Tuning the Data Load


When we tested the interface with 4 million records, we noticed that there was a high CPU Utilization for SAP PI. To avoid this problem, we set the following parameters based on our existing environment.

  • Integration Engine Configuration Parameter “EO_OUTBOUND_PARALLEL” : 20
  • JDBC Communication Channel Settings: poolWaitingTime - 180000
  • JDBC Communication Channel Settings: Maximum Concurrency - 4
  • File Communication Channel: Record Structure – Payload,8000 (To ensure that each message has no more than 8000 records)


Timings:

We were able to achieve a load time of 25 minutes for 4 million records and at the same time keeping the PI/HANA CPU Utilizations under 30%

Things to consider:

Though PI message monitoring could be used to track errors on PI, we had to set up an Error handling framework (Tables/Exception Handling) to capture issues when Stored Procedure is executing.

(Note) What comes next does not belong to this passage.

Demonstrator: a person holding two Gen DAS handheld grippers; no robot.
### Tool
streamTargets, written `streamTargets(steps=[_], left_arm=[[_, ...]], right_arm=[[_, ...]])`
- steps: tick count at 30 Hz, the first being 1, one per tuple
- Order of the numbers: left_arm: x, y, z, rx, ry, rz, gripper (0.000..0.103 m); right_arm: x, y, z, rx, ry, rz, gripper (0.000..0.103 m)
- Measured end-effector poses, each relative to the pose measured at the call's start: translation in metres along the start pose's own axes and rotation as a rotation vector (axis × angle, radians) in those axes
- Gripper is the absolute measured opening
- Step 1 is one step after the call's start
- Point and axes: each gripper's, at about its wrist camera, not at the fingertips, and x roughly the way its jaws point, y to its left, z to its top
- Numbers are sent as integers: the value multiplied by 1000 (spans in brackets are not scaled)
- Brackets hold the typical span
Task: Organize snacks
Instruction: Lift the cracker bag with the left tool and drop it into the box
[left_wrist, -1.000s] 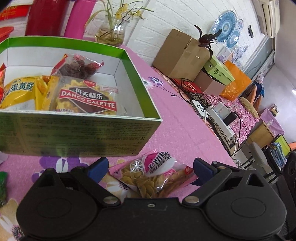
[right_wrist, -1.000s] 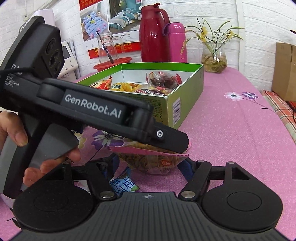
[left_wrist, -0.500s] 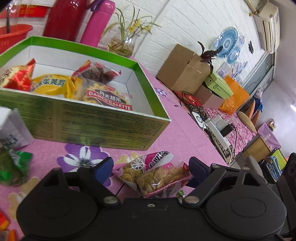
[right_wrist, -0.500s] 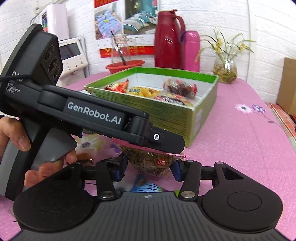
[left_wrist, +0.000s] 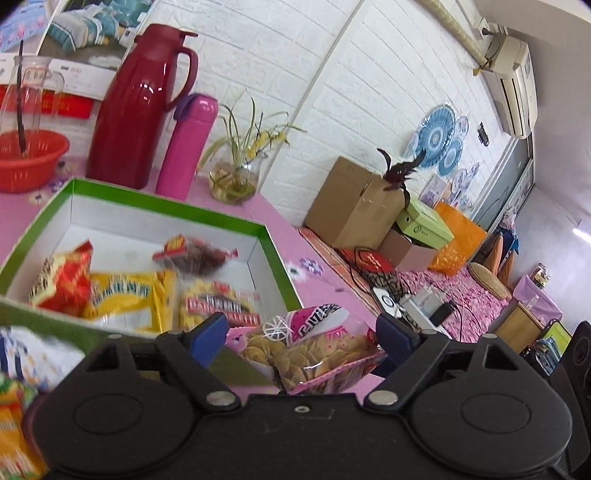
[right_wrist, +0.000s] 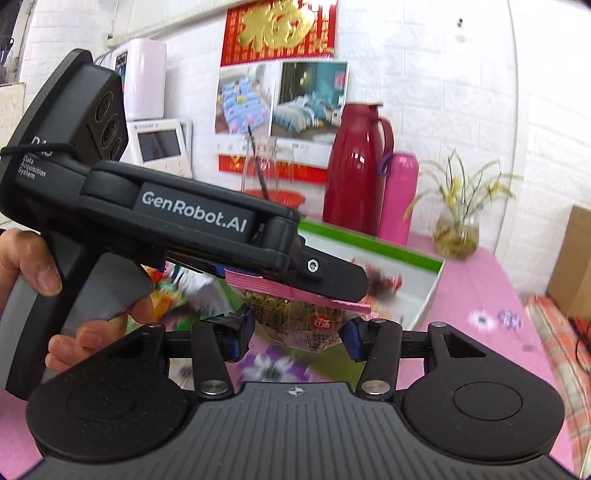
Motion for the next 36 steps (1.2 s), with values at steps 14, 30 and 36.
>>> streamTargets(steps=[14,30,36], left_arm=[[50,40,26,-12,-38,179,99],[-20,37,8,7,-20,225,98],[-71,37,-17,-10,13,295,98]], right_arm=[[75,-39,0,39,21,-56,98],[28,-27,4,67,-35,-51,103],[1,2,4,51,-35,25,103]])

Reporting of these errors/Alerting was a pain point.There are limited SQL functions which can be applied on a CLOB compared to a STRING.

We also managed to come up with an alternative solution, where SAP PI invokes an ABAP Proxy and the proxy calls an ABAP Managed Database Procedures (AMDP Class) which again invokes the Stored Procedure created in the new Schema. There wouldn’t be any CLOB objects used in this scenario as AMDP Class could pass an internal table to the Stored Procedure and there wouldn’t be any need to parse objects. Since we have a SoH system, we could have tried to explore this path. But didn’t have the time and was again not sure about the performance.